#### [Work required]
The required output is the lines below from the line containing "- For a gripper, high" to the line containing "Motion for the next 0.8", inclusive, retyped exactly. No other lines belong in it.
== Task input
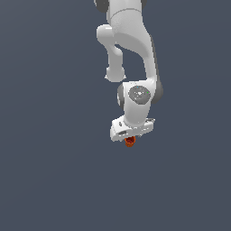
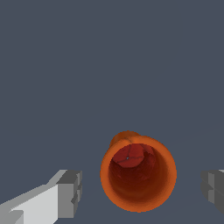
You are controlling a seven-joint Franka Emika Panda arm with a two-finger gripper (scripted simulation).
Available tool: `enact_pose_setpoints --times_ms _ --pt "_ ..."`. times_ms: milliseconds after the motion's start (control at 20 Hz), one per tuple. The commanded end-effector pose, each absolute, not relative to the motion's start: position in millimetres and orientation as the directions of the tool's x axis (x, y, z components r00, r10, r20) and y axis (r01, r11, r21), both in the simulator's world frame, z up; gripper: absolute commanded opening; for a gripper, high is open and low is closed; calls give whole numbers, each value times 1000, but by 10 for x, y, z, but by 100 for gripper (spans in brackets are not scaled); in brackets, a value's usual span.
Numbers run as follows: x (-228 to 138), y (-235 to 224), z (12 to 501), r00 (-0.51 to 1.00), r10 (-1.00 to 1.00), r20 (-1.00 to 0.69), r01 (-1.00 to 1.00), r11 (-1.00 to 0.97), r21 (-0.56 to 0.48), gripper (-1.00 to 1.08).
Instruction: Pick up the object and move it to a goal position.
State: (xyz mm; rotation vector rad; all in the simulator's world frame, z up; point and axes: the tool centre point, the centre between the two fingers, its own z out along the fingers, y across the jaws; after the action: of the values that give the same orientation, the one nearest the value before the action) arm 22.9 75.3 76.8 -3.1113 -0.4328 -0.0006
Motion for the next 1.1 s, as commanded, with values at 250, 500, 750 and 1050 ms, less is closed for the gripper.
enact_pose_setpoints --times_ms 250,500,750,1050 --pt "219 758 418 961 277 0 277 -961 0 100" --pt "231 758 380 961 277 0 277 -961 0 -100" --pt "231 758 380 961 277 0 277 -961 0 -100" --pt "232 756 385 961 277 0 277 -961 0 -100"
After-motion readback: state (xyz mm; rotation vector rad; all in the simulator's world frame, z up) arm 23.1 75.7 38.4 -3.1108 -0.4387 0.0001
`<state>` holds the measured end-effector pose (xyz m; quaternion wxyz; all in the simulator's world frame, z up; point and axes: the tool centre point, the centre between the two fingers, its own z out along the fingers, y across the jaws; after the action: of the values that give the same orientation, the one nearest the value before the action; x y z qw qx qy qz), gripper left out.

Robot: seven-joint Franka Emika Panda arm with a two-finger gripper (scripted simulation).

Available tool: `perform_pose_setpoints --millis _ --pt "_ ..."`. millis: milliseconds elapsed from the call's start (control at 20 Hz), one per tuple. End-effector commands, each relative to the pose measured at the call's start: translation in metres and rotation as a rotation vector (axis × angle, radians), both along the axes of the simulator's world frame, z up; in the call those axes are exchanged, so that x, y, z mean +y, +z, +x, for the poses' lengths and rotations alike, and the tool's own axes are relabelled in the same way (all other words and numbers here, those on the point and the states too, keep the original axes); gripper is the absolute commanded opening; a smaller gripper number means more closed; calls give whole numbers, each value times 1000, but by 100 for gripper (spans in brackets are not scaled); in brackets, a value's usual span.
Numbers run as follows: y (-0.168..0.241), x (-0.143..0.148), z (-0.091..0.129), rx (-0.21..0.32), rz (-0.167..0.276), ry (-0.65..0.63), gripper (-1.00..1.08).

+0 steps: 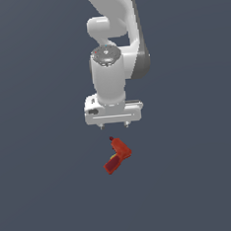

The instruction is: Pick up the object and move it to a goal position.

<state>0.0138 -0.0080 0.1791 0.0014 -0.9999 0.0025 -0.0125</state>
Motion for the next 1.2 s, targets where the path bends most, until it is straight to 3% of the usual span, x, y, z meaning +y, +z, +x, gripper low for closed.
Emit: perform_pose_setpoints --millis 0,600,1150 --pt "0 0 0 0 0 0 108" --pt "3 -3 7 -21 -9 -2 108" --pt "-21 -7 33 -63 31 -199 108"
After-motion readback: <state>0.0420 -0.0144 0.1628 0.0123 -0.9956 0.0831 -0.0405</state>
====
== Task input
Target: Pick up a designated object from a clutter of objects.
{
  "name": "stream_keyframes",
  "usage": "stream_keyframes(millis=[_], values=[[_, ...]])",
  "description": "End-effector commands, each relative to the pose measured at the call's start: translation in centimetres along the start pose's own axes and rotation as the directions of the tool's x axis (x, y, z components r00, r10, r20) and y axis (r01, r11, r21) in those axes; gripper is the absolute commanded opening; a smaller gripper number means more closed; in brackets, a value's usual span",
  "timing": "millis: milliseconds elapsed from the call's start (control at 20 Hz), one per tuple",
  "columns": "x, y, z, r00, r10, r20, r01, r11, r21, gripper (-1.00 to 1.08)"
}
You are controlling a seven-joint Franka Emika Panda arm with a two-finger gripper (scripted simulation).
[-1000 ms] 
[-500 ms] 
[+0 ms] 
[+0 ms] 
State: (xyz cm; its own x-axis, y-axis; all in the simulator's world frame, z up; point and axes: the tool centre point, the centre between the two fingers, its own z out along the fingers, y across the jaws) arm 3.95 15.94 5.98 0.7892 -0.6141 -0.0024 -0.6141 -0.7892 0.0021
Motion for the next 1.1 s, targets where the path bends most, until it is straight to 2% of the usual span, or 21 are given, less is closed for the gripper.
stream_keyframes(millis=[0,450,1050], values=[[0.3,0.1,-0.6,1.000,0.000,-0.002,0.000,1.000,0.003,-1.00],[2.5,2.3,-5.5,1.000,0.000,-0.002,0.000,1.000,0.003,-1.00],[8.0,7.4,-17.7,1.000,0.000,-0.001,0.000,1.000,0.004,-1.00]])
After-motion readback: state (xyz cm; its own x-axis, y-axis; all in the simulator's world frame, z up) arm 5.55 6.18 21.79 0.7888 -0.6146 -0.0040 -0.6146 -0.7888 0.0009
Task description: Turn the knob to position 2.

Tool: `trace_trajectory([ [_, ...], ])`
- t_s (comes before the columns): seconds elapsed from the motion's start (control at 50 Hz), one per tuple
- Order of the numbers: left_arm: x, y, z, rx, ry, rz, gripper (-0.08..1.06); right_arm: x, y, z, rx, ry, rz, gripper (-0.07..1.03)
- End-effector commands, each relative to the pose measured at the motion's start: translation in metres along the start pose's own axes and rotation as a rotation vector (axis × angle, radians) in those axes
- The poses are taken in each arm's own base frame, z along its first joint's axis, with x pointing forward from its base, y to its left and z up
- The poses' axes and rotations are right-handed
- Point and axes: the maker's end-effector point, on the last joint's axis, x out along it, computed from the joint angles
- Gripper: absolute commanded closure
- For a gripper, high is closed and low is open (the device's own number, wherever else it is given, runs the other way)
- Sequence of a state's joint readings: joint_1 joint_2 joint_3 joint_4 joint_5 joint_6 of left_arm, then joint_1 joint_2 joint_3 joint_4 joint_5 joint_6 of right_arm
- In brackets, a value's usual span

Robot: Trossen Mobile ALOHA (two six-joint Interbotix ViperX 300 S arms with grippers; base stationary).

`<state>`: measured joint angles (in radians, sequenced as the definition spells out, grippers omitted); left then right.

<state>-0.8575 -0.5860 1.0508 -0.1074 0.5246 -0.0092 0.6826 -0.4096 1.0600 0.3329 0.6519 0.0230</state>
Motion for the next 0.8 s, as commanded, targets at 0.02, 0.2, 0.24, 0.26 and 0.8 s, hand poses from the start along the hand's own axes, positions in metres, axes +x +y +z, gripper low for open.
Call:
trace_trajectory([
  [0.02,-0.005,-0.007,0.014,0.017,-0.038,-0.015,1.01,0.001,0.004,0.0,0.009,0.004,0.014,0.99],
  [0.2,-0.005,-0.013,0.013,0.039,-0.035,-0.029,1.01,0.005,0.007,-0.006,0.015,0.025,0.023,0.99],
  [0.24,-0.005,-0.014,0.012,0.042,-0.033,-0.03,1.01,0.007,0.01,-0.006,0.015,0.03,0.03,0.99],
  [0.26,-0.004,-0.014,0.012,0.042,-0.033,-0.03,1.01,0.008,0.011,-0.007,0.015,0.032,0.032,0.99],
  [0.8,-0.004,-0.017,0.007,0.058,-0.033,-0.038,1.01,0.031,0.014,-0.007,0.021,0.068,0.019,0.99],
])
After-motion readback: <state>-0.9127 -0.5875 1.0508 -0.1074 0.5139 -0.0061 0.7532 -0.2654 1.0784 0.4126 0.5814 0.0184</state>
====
#### [Answer box]
- For a gripper, high is closed and low is open (the device's own number, wherever else it is given, runs the other way)
- Sequence of a state's joint readings: joint_1 joint_2 joint_3 joint_4 joint_5 joint_6 of left_arm, then joint_1 joint_2 joint_3 joint_4 joint_5 joint_6 of right_arm
- In brackets, a value's usual span

Robot: Trossen Mobile ALOHA (two six-joint Interbotix ViperX 300 S arms with grippers; base stationary).

`<state>`: measured joint angles (in radians, sequenced as the definition spells out, grippers omitted); left then right.

<state>-0.8575 -0.5860 1.0508 -0.1074 0.5246 -0.0092 0.6826 -0.4096 1.0600 0.3329 0.6519 0.0230</state>
Motion for the next 0.8 s, as commanded, targets at 0.02, 0.2, 0.24, 0.26 and 0.8 s, hand poses from the start along the hand's own axes, positions in metres, axes +x +y +z, gripper low for open.

The exercise has now been completed.